[Stored dataset items]
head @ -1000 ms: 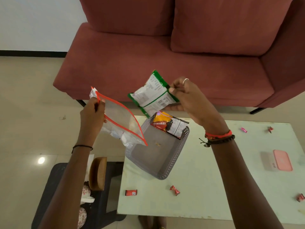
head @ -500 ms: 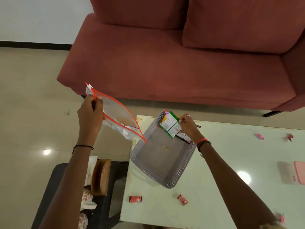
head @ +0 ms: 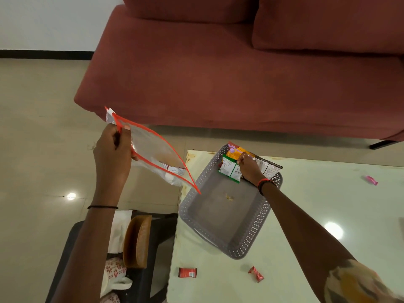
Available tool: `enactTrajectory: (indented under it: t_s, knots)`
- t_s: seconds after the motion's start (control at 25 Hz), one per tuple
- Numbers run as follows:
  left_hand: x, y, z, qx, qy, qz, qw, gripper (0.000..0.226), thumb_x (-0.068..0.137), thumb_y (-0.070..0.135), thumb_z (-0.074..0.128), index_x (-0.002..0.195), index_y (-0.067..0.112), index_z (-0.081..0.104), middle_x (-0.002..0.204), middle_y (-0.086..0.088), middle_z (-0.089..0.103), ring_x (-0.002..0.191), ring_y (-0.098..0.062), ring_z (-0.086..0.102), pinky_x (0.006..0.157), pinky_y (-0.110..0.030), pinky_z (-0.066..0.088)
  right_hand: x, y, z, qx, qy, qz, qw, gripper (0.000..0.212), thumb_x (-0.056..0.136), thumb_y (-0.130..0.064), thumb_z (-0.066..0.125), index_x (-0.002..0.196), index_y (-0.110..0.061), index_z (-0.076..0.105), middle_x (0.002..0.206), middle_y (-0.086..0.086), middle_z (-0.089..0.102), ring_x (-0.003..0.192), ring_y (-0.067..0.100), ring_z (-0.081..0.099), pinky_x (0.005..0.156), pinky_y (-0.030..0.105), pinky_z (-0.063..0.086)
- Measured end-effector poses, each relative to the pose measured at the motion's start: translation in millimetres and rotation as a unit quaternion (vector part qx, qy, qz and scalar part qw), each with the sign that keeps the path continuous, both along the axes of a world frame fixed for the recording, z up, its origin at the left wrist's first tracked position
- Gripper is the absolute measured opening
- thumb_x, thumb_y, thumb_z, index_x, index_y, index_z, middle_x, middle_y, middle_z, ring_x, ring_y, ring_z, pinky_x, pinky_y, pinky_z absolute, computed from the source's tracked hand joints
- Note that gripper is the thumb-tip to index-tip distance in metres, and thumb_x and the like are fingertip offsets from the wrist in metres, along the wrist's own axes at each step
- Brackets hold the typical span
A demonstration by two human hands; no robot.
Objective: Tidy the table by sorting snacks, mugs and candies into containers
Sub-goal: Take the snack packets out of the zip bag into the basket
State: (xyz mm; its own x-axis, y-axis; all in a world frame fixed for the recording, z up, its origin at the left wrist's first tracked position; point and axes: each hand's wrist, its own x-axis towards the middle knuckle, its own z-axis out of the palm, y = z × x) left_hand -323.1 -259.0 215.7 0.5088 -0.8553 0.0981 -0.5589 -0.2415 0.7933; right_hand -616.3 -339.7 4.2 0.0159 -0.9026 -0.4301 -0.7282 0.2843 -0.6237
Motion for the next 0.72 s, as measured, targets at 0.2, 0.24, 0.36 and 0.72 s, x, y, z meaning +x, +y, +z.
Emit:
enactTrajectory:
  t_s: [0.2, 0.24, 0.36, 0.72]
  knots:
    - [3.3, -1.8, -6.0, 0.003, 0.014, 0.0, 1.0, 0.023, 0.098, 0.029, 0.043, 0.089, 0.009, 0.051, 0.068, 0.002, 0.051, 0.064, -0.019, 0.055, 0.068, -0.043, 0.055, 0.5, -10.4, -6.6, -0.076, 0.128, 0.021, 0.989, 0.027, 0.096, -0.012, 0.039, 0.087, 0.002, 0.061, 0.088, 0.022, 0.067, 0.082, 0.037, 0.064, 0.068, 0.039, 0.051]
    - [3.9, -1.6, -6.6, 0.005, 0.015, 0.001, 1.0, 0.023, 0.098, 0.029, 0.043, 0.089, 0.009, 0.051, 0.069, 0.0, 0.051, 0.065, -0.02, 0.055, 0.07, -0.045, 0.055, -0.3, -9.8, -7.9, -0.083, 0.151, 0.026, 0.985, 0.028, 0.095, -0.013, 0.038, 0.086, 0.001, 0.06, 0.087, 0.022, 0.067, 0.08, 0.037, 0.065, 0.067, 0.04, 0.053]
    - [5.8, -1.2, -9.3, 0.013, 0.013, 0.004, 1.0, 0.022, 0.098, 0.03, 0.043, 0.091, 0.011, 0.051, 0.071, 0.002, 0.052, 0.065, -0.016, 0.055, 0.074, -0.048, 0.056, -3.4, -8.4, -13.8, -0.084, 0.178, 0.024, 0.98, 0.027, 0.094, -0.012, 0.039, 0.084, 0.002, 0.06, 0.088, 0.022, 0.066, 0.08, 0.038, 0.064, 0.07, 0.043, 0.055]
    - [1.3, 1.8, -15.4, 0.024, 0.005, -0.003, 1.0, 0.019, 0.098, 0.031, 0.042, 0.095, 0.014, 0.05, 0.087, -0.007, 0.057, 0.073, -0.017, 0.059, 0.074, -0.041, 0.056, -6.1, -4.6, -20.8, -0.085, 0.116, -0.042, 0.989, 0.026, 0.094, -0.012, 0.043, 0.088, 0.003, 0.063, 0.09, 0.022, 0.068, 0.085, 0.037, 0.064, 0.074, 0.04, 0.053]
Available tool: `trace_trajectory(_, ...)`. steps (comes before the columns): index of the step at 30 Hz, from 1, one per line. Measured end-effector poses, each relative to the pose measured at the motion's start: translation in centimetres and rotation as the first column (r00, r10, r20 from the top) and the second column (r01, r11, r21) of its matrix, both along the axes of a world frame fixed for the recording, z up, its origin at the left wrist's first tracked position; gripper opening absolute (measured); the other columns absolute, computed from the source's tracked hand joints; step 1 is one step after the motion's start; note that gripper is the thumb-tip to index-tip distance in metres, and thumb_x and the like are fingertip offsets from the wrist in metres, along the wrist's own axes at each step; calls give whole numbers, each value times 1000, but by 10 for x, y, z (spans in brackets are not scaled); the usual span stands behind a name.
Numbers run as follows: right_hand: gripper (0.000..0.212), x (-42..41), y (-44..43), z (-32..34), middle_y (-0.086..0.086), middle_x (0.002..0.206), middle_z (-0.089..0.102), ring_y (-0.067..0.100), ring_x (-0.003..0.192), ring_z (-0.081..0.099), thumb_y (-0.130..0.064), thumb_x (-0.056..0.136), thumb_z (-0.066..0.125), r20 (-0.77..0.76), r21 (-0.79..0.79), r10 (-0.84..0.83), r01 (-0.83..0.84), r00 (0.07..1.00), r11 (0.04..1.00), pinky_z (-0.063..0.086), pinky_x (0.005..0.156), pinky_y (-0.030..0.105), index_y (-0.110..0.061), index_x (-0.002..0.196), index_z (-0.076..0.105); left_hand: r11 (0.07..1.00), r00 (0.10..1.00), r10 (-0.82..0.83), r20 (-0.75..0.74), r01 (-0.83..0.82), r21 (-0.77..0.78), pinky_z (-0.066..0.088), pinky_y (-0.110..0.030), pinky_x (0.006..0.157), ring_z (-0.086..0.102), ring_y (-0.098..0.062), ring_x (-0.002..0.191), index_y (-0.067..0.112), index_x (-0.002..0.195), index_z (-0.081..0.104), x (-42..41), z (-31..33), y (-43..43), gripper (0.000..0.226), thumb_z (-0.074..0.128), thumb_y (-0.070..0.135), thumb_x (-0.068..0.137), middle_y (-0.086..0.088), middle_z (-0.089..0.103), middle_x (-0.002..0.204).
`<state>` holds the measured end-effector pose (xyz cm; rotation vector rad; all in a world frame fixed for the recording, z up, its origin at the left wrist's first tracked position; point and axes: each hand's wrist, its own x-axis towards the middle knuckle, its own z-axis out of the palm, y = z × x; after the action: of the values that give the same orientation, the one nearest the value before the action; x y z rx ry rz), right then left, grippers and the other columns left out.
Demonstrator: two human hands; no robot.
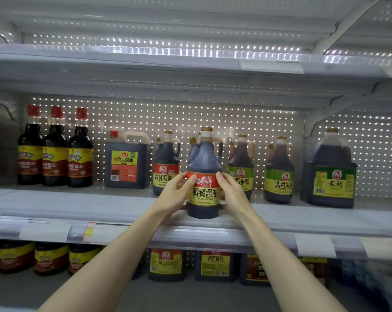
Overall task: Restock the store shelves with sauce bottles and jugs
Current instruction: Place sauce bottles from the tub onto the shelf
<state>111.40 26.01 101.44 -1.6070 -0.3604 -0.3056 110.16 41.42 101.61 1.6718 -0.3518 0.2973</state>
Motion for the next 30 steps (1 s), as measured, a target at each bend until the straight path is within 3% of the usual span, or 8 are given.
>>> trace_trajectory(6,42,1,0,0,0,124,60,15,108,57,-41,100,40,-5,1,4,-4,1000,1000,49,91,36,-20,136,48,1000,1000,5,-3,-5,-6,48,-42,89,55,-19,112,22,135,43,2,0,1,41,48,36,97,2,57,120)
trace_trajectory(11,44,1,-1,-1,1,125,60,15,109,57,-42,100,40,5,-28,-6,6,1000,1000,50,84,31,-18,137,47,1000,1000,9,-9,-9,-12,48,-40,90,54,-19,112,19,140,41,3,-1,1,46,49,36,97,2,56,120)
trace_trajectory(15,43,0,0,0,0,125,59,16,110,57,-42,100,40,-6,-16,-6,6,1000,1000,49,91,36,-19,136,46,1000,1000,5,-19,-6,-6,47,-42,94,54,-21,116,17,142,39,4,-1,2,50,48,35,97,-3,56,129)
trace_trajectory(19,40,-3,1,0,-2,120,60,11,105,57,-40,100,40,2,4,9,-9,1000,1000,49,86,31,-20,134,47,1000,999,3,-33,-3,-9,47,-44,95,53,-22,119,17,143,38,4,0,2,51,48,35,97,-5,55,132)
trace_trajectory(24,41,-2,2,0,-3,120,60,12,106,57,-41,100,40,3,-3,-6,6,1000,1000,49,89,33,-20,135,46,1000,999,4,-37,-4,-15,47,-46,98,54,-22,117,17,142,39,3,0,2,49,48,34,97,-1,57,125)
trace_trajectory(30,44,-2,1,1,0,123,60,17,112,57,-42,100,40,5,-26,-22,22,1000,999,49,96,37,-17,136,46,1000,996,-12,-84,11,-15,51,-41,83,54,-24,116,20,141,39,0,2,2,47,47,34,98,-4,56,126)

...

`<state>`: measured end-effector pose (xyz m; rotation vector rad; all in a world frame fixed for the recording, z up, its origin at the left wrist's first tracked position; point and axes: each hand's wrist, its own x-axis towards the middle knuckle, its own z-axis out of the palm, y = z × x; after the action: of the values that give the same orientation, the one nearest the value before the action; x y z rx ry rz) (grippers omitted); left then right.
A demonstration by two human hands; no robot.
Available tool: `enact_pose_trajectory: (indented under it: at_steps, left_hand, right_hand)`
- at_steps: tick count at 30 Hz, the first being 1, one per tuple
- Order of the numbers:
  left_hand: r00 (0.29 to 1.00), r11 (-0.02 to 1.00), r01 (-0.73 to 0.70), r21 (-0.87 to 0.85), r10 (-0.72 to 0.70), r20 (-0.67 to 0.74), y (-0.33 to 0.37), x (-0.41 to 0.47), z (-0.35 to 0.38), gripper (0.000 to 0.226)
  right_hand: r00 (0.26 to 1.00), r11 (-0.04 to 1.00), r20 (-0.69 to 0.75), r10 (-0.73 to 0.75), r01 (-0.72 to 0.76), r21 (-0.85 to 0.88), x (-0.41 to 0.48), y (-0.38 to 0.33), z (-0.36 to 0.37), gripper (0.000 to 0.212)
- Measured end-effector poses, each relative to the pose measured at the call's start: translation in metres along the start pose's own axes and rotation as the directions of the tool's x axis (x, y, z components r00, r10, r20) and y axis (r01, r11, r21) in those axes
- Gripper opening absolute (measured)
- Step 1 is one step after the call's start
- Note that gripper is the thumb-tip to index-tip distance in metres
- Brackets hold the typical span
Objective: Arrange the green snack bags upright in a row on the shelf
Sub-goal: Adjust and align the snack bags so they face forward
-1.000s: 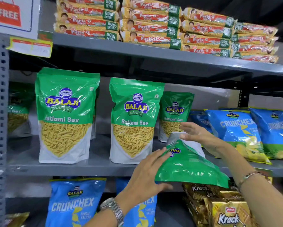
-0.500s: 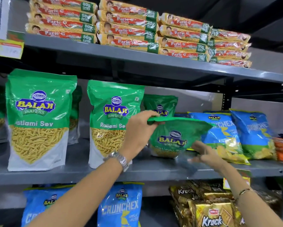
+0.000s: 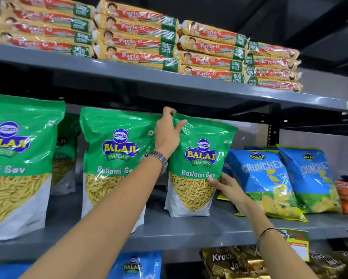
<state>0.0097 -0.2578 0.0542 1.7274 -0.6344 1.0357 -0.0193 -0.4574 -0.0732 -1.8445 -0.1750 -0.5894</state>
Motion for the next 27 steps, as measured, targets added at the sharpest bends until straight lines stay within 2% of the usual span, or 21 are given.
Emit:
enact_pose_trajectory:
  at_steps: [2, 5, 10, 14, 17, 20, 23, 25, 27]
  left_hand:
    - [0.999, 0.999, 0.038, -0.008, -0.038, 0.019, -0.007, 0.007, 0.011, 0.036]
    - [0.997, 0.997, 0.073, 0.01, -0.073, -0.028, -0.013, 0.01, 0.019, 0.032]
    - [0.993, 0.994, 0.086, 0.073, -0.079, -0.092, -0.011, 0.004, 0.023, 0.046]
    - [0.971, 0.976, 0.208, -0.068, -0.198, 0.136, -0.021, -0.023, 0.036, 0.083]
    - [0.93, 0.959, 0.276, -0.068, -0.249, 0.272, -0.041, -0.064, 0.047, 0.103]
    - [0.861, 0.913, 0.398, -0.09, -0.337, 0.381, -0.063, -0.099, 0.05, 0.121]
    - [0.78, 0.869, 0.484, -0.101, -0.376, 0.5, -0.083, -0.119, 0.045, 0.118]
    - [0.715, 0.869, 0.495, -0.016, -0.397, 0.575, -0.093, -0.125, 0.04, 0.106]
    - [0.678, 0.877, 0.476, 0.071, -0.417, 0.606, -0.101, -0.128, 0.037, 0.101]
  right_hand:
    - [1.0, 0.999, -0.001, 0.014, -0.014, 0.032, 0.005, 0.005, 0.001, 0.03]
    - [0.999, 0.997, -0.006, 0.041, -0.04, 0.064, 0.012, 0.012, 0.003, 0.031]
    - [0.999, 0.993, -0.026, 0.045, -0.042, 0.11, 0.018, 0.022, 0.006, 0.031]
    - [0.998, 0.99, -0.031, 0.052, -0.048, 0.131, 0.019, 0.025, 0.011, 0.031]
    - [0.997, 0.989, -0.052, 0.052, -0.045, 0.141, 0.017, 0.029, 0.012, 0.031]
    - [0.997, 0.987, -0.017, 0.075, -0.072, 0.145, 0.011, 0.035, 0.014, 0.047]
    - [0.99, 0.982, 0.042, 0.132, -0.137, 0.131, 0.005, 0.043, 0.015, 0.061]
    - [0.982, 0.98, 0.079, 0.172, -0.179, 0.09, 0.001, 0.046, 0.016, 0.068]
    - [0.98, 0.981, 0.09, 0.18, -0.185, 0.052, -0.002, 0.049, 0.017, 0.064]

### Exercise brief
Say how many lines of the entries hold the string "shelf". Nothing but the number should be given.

### Completed exercise
2